View the full story, including all images and figures, in our monthly digital edition

In May 2008, renovation began on the Statue of Liberty Island to remove all galvanized metal HVAC equipment and other corrosive materials. John Culkin, president of C&S Building Services, Farmingdale, N.Y., led a team of five HVAC technicians to install two plastic cooling towers in place of the steel-clad towers, which had begun to rust and rot. The Statue of Liberty rests on a granite pedestal inside the courtyard of the star-shaped walls of Fort Wood, built on Liberty Island for the War of 1812. The wet, salty environment of Liberty Island, which is roughly

“We needed a corrosion-proof cooling tower. Even the stainless steel towers they had out there couldn't survive the elements. All the fittings and nuts and bolts had rotted out. We wanted a maintenance-free solution for a wet, salty environment,” said Culkin.

Initially, the project ran into several challenges, such as how to ferry the heavy equipment from the mainland to Liberty Island. If the replacement towers were too heavy, the rigging fees would dramatically increase because a larger, more powerful crane would be necessary. Culkin and the rest of the C&S team managed to avoid the major costs of rigging heavy equipment and provide a corrosion-proof solution to Lady Liberty's problem by contacting Delta Cooling Towers Inc. Delta manufacturers assembled non-corrosive, high-density polyethylene cooling equipment that is easily maintained and impervious to harsh chemicals, bitter environments, and pH deviations.

Over the span of six weeks, Culkin and the five-member C&S team installed a 250-ton Premier tower to cool the museum at Liberty Island, while a smaller 70-ton Paragon tower was installed to cool the interior space of the Statue of Liberty. HVAC-service technicians performed a controls upgrade to the HVAC system including replacing pumps, disconnect switches, and all steel piping on the outside of the statue.

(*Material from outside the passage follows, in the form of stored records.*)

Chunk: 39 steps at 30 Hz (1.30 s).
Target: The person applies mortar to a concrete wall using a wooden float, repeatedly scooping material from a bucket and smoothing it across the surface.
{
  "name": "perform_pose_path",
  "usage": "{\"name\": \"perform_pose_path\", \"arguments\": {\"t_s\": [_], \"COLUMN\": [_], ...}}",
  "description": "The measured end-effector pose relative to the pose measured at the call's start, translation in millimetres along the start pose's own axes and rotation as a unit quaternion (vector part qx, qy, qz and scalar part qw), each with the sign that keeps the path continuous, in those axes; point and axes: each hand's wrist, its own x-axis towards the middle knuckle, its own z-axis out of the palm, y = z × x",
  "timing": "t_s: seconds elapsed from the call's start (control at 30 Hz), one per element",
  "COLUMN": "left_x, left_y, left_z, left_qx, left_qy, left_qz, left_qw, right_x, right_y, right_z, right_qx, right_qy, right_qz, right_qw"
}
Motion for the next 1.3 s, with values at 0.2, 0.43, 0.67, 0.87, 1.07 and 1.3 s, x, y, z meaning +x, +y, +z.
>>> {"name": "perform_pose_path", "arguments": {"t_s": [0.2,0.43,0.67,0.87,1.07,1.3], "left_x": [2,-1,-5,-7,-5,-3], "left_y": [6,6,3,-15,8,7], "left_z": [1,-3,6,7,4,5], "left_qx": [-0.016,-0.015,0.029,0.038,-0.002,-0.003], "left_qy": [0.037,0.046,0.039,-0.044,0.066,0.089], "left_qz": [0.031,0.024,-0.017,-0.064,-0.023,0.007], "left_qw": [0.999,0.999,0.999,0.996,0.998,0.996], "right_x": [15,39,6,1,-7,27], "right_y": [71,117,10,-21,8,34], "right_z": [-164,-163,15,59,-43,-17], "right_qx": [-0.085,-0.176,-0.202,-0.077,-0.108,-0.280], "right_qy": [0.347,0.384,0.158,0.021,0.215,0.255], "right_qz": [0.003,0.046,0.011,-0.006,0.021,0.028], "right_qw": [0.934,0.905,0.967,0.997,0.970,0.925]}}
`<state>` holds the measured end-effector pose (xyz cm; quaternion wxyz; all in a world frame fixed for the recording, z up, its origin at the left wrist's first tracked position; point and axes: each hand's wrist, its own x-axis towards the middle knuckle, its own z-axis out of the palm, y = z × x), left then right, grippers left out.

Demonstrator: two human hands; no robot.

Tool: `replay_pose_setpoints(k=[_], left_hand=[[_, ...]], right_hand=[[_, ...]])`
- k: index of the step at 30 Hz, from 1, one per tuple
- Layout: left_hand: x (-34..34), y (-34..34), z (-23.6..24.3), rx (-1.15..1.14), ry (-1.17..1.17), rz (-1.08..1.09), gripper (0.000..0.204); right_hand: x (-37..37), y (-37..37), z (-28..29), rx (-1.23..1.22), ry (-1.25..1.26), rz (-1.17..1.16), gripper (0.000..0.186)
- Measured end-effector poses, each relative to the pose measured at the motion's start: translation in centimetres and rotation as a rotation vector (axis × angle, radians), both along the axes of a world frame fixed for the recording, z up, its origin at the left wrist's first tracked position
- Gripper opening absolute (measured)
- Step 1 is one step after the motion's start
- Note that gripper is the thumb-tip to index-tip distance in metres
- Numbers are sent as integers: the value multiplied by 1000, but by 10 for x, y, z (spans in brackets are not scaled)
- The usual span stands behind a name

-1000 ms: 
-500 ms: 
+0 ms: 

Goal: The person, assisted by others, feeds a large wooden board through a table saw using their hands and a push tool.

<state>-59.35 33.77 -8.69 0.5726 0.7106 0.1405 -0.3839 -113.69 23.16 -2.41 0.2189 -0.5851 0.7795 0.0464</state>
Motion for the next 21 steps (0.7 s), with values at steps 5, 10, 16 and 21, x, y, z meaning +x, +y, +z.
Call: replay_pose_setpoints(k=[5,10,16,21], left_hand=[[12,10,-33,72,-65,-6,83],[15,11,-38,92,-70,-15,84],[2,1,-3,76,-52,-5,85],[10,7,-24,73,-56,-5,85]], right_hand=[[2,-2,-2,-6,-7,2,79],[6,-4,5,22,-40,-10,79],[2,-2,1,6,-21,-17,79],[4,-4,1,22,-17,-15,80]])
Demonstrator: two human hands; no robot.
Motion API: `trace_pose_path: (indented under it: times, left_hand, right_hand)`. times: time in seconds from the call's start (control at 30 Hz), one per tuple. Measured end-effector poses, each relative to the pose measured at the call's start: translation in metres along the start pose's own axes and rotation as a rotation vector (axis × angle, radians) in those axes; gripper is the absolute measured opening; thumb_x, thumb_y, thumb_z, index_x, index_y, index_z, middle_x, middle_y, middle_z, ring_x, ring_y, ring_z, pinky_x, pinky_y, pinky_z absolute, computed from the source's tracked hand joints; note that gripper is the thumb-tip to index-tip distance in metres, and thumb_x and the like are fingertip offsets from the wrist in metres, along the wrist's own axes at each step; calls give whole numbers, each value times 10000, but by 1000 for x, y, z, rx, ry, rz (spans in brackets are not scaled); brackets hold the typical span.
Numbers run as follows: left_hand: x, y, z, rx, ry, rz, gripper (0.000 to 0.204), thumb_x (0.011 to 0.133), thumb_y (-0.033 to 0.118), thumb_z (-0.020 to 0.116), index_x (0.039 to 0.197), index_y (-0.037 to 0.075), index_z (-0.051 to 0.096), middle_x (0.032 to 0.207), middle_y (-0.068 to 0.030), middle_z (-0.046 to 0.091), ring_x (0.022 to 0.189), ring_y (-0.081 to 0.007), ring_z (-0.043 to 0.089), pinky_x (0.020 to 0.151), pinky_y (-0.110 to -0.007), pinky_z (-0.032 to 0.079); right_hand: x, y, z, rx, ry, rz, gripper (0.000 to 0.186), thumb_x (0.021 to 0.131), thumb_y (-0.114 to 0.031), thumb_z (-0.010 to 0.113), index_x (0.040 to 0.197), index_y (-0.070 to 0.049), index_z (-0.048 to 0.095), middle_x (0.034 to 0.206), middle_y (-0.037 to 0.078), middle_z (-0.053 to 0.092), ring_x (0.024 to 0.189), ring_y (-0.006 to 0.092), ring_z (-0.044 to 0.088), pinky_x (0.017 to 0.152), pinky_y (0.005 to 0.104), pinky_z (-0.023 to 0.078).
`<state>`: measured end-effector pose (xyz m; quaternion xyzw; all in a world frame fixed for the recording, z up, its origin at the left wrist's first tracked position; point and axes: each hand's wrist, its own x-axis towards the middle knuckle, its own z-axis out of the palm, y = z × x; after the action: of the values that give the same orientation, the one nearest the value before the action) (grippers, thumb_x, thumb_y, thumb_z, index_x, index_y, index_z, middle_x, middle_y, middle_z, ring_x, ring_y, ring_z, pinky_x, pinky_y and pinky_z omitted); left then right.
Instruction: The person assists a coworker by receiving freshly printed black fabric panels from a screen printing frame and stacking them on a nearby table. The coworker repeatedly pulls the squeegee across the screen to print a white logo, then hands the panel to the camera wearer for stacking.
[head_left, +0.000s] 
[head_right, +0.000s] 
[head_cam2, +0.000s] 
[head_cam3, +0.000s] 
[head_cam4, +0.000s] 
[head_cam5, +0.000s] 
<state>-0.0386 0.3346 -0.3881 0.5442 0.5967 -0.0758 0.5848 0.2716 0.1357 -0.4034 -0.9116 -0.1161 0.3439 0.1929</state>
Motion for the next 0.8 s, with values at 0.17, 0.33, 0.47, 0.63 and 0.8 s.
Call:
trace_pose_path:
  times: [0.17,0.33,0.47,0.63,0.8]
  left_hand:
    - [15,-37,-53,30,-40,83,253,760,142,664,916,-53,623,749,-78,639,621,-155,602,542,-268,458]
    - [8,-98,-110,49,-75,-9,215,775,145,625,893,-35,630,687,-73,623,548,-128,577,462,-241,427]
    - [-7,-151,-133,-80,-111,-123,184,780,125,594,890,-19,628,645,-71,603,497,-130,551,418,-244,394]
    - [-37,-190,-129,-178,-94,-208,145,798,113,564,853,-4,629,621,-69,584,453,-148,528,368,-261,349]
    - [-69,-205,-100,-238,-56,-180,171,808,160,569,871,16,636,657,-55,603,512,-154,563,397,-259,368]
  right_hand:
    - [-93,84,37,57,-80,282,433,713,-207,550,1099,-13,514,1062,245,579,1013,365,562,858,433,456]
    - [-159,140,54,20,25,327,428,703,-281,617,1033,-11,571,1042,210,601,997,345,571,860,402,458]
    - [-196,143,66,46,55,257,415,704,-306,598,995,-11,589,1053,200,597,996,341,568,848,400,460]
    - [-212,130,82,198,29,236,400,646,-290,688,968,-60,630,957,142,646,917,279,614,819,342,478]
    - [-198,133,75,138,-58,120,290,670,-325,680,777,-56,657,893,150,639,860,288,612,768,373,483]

The installation of the plastic towers allows for fewer support materials because the plastic towers are built directly into the steel frame. Along with a reduced number of support materials, the plastic cooling towers' direct-drive Premium Efficiency fans and a 15-year casing warranty provide several design advantages over conventional models. The seamless, one-piece shell eliminates panels, rivets, or hundreds of fasteners that can weaken and deteriorate the internal structure of the tower. In particular, in such a harsh, damp environment, the seamless plastic towers keep water and moisture away from the vital parts of the tower.

In a high-profile location like Liberty Island, accessibility and minimized downtime were mitigating factors in the decision to choose plastic over steel. The plastic towers reduce downtime because any required maintenance can be performed quickly, unlike a stainless steel tower where a whole side could be lost due to rotting. The only emergency outage would be a fan or fan motor, and the units are easily replaced by removing four bolts and replacing the motor.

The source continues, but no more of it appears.